Another way to cut costs is to consolidate your debt to lower monthly payments. In the short term, consolidating debt may hurt your credit score because shifting debt money between accounts will have a negative impact on the algorithms used to calculate your credit score. But, remember that we are taking the long term view to improve credit score and cutting outgoing money in your budget will address the problem over overspending.

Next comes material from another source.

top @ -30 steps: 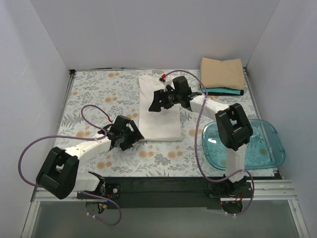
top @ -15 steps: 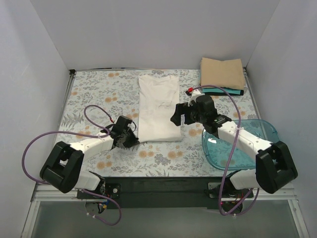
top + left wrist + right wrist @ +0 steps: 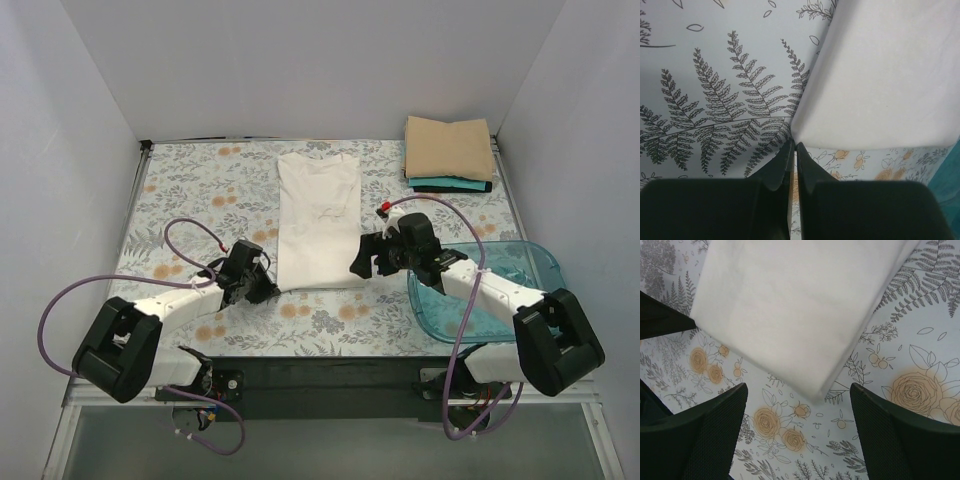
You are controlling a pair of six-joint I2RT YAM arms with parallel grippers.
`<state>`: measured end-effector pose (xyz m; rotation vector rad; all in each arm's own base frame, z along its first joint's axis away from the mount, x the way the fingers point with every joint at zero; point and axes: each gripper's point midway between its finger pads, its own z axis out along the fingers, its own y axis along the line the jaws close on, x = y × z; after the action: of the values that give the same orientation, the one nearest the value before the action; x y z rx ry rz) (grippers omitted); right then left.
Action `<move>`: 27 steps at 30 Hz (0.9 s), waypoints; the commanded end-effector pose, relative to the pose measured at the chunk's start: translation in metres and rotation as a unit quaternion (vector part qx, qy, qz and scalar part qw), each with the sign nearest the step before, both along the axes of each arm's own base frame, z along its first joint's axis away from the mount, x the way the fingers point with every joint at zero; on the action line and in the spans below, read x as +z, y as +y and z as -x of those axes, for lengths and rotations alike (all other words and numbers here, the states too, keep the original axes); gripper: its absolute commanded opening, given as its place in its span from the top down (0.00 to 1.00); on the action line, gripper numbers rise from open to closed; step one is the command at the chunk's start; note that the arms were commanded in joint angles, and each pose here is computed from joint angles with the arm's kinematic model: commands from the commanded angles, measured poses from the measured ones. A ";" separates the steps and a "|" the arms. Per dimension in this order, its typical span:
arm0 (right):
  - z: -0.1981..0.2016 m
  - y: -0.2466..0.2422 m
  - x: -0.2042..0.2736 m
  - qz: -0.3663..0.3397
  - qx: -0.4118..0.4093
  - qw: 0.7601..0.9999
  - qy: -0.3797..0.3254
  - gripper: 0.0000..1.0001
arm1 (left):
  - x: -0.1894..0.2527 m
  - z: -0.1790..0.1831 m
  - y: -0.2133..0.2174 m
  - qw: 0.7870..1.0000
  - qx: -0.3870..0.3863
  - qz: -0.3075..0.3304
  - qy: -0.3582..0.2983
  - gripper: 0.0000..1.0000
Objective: Fold and stack the t-shirts
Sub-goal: Fold the tshirt
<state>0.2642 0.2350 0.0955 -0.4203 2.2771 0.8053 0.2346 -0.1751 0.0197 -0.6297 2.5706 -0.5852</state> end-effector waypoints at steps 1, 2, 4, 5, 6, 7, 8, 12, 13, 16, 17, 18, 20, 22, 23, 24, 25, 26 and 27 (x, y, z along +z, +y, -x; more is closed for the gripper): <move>0.005 0.001 -0.007 -0.009 -0.006 1.000 0.020 0.12 | 0.004 0.004 0.003 1.000 -0.009 0.000 -0.013 1.00; 0.005 -0.003 -0.016 0.002 -0.016 0.999 0.029 0.16 | 0.004 0.004 0.003 1.000 -0.008 0.000 -0.013 1.00; 0.004 -0.006 -0.025 0.012 -0.027 0.999 0.038 0.25 | 0.004 0.004 0.002 1.000 -0.009 0.001 -0.012 1.00; 0.005 -0.006 -0.030 0.016 -0.027 0.998 0.047 0.31 | 0.003 0.005 0.002 1.000 -0.010 0.002 -0.011 1.00; 0.006 -0.006 -0.033 0.014 -0.026 0.998 0.055 0.33 | 0.004 0.005 0.001 1.000 -0.011 0.003 -0.010 1.00; 0.010 -0.003 -0.038 0.011 -0.021 0.997 0.070 0.39 | 0.003 0.005 0.001 1.000 -0.011 0.003 -0.010 1.00; 0.012 -0.002 -0.040 0.010 -0.017 0.997 0.077 0.41 | 0.003 0.006 0.001 1.000 -0.011 0.006 -0.010 1.00; 0.021 -0.005 -0.056 0.017 -0.024 0.994 0.107 0.52 | 0.002 0.008 0.002 1.000 -0.008 0.006 -0.009 1.00; 0.023 -0.005 -0.059 0.017 -0.024 0.993 0.113 0.52 | 0.001 0.008 0.003 1.000 -0.008 0.005 -0.007 1.00; 0.031 -0.007 -0.063 0.017 -0.024 0.992 0.123 0.52 | -0.001 0.011 0.003 1.000 -0.007 0.007 -0.004 1.00; 0.034 -0.006 -0.064 0.015 -0.023 0.992 0.127 0.52 | -0.001 0.012 0.004 1.000 -0.006 0.007 -0.003 1.00; 0.039 -0.007 -0.067 0.017 -0.020 0.991 0.133 0.52 | -0.002 0.012 0.003 1.000 -0.005 0.007 -0.003 1.00; 0.041 -0.006 -0.070 0.017 -0.019 0.991 0.135 0.52 | -0.002 0.012 0.004 1.000 -0.003 0.007 -0.003 1.00; 0.040 -0.007 -0.074 0.019 -0.024 0.990 0.136 0.53 | -0.004 0.013 0.004 1.000 -0.004 0.007 -0.001 1.00; 0.039 -0.006 -0.075 0.018 -0.025 0.990 0.138 0.53 | -0.004 0.012 0.004 1.000 -0.003 0.007 -0.001 1.00; 0.038 -0.004 -0.073 0.016 -0.023 0.990 0.138 0.53 | -0.004 0.012 0.004 1.000 -0.004 0.007 -0.001 1.00; 0.038 -0.001 -0.071 0.010 -0.017 0.990 0.140 0.53 | -0.005 0.013 0.004 1.000 -0.004 0.006 0.000 1.00; 0.036 0.001 -0.068 0.005 -0.017 0.990 0.138 0.53 | -0.005 0.014 0.004 1.000 -0.005 0.007 0.001 1.00; 0.036 0.002 -0.065 0.000 -0.020 0.990 0.140 0.53 | -0.005 0.013 0.004 1.000 -0.005 0.007 0.001 1.00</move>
<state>0.2302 0.2318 0.0289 -0.2905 2.5238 0.8556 0.2296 -0.1745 0.0185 -0.6289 2.5527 -0.6177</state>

Pay on Time to Improve Your Credit Score
I use Yahoo Calendar to create payment reminders. If a bill payment has a due date, then place it on the calendar a week in advance to endure that you do not miss the due date. I also make use of scheduled electronic withdrawals for monthly payments like the mortgage and any loans. This ensures that the lender always gets a payment on time. The big caveat here is that you must make sure the account is fully funded to handle the withdrawal. I follow a routine discipline of checking up on account balances to make sure the money is in the right place at the right time.

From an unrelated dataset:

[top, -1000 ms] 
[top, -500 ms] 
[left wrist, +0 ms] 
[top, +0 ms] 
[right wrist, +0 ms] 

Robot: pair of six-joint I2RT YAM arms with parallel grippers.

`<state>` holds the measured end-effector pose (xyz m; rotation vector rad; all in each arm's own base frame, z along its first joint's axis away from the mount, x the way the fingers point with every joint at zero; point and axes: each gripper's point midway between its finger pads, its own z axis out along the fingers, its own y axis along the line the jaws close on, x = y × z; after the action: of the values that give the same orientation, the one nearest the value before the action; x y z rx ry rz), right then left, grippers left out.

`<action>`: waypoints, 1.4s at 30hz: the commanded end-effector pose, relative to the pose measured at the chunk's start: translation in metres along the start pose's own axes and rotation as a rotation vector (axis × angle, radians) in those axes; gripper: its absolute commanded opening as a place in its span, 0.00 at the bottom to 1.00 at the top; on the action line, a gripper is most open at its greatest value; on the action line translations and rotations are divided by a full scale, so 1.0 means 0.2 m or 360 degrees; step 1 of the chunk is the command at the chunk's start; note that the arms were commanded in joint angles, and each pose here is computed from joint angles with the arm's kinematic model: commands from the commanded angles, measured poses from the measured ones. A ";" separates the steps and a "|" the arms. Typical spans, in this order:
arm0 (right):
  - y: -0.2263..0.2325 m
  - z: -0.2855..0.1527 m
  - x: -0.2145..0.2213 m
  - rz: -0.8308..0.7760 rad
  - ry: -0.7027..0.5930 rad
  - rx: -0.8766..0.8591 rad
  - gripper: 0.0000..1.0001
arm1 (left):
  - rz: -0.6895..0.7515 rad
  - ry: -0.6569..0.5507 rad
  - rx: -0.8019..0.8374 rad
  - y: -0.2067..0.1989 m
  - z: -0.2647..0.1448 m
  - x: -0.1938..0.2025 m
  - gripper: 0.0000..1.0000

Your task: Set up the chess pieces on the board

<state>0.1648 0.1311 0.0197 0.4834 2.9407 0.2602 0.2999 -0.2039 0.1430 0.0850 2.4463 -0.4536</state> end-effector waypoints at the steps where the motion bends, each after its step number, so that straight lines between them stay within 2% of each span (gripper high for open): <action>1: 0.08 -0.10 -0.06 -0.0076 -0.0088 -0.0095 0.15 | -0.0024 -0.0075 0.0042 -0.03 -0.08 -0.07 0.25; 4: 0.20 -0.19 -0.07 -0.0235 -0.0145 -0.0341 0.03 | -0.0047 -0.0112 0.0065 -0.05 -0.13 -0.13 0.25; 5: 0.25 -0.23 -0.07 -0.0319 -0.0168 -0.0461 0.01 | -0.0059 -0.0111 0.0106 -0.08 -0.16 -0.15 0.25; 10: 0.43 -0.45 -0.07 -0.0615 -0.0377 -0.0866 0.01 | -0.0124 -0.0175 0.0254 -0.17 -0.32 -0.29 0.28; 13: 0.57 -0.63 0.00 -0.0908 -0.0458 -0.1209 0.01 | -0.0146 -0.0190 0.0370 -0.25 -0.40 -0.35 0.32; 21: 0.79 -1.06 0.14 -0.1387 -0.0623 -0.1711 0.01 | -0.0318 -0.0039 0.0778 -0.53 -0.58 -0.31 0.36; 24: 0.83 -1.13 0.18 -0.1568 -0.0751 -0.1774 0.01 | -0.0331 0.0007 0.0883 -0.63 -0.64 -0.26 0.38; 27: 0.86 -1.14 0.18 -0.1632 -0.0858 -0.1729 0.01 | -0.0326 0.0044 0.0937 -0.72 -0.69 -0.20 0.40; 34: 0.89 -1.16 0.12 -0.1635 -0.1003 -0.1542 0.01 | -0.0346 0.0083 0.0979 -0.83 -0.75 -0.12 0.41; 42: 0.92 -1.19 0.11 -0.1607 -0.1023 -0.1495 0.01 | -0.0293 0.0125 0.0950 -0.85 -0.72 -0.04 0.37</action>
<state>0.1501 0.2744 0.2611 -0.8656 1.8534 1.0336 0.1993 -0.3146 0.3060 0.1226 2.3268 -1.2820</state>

Does Debt Hurt Credit Scores?
The best approach is to eliminate all debt, but sometimes this is not feasible. Carrying a little bit of debt will not hinder your credit score, as long as you are making your payments on time and do not have a high debt amount or show increasing trend of revolving debt.

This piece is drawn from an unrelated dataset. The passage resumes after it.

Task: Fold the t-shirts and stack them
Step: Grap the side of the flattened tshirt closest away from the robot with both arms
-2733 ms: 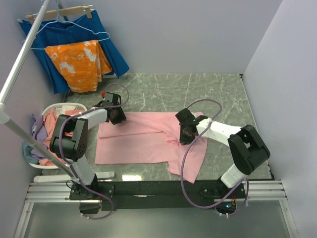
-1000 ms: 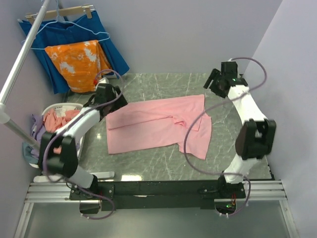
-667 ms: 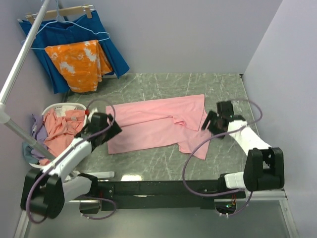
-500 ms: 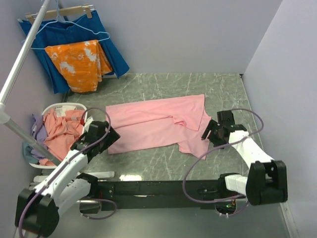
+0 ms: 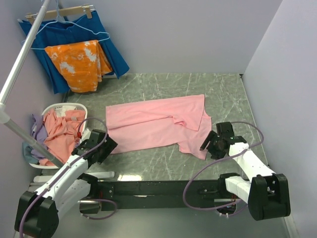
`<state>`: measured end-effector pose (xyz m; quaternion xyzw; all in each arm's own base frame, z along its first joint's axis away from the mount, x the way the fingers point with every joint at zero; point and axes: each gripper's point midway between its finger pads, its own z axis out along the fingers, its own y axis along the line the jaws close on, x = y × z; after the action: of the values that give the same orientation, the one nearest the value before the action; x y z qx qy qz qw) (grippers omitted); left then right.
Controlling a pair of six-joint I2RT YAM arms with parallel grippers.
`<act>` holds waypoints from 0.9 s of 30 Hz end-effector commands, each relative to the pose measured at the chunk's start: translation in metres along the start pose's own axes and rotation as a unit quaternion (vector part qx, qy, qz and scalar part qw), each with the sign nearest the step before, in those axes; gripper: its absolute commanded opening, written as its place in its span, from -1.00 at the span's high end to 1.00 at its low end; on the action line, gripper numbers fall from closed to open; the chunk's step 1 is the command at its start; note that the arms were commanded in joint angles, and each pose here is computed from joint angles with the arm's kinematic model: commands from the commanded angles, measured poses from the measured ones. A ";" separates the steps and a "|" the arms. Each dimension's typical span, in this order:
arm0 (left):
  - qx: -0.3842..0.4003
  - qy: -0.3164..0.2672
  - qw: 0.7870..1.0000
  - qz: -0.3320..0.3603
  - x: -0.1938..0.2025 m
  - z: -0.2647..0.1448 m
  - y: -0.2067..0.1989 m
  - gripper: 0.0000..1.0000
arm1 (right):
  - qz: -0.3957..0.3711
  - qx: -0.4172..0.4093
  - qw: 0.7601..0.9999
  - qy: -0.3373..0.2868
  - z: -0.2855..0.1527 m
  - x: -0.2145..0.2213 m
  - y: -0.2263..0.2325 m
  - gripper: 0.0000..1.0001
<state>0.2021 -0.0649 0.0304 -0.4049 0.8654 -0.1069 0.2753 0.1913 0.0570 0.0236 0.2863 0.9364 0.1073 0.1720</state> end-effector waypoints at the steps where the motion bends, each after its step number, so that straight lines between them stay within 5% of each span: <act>1: -0.007 -0.004 1.000 -0.015 0.003 0.006 0.007 -0.72 | 0.020 -0.022 0.999 0.011 -0.001 0.011 0.008 -0.51; 6: -0.005 -0.009 1.000 -0.013 0.002 0.012 0.004 -0.54 | 0.023 -0.027 0.999 0.021 0.008 0.021 0.010 -0.42; 13: -0.012 -0.010 1.000 -0.015 0.004 0.015 0.009 0.10 | 0.034 -0.036 0.998 0.036 0.012 0.030 0.012 -0.30; 16: -0.007 -0.010 1.000 -0.018 0.006 0.016 0.010 0.41 | 0.030 -0.035 0.998 0.039 0.013 0.030 0.013 -0.04; 17: -0.006 -0.010 1.000 -0.018 0.006 0.016 0.010 0.50 | 0.030 -0.035 0.998 0.040 0.014 0.029 0.014 0.40; 20: -0.010 -0.007 1.000 -0.015 0.006 0.015 0.010 0.73 | 0.026 -0.046 0.998 0.032 0.011 0.026 0.018 1.00; 27: -0.002 -0.033 0.999 -0.012 -0.015 -0.005 -0.005 0.89 | 0.011 -0.062 0.996 -0.065 -0.030 -0.016 0.032 1.00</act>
<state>0.2055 -0.0627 0.0184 -0.4223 0.8552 -0.1042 0.2818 0.1865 0.0817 0.0246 0.3014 0.9237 0.1589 0.1752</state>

Early on, a rule of thumb I used was it to keep my overall debt, including my mortgage, car loans, and credit card balance, at or below my base annual salary. So, if buying that new car would carry my debt above that annual salary limit, I would hold off on the purchase until I can lower the overall debt below whatever my base salary was. Since I started working at eliminating debt years ago, I have been able to lower it enough so that I can just pay cash for most everything I buy, including big ticket items.
Methods to Reduce Debt
There are multiple theories on how to get rid of personal debt, but the method I chose was Dave Ramsey’s approach called the “Debt Snowball”. The “debt snowball” helps reduce debt, and it also boosts your confidence with visual results. The method calls for reducing smaller debt first by making larger payments to the accounts with smaller balances. Make minimum payments to your larger balances. As you get rid of each of your smaller accounts tied to debt, it feels like you are making faster progress in eliminating debt.
Discipline is the Key to Increasing Credit Score
Remember that you need to implement a disciplined approach to improving your credit score. Create a budget and monitor cash inflow and outflow. Keep tabs on when your payments are due and follow through with your creditors to make sure payments are being applied to your accounts. And lastly follow my philosophy:
Do not fret over a little bit of debt,
but do fret over a lot of debt.
It is okay to carry some debt when you are starting the long road to increase your credit score. You can use that debt that to establish a favorable payment history. This history will eventually populate your credit report with favorable data. A disciplined approach will lead to higher credit scores for the future.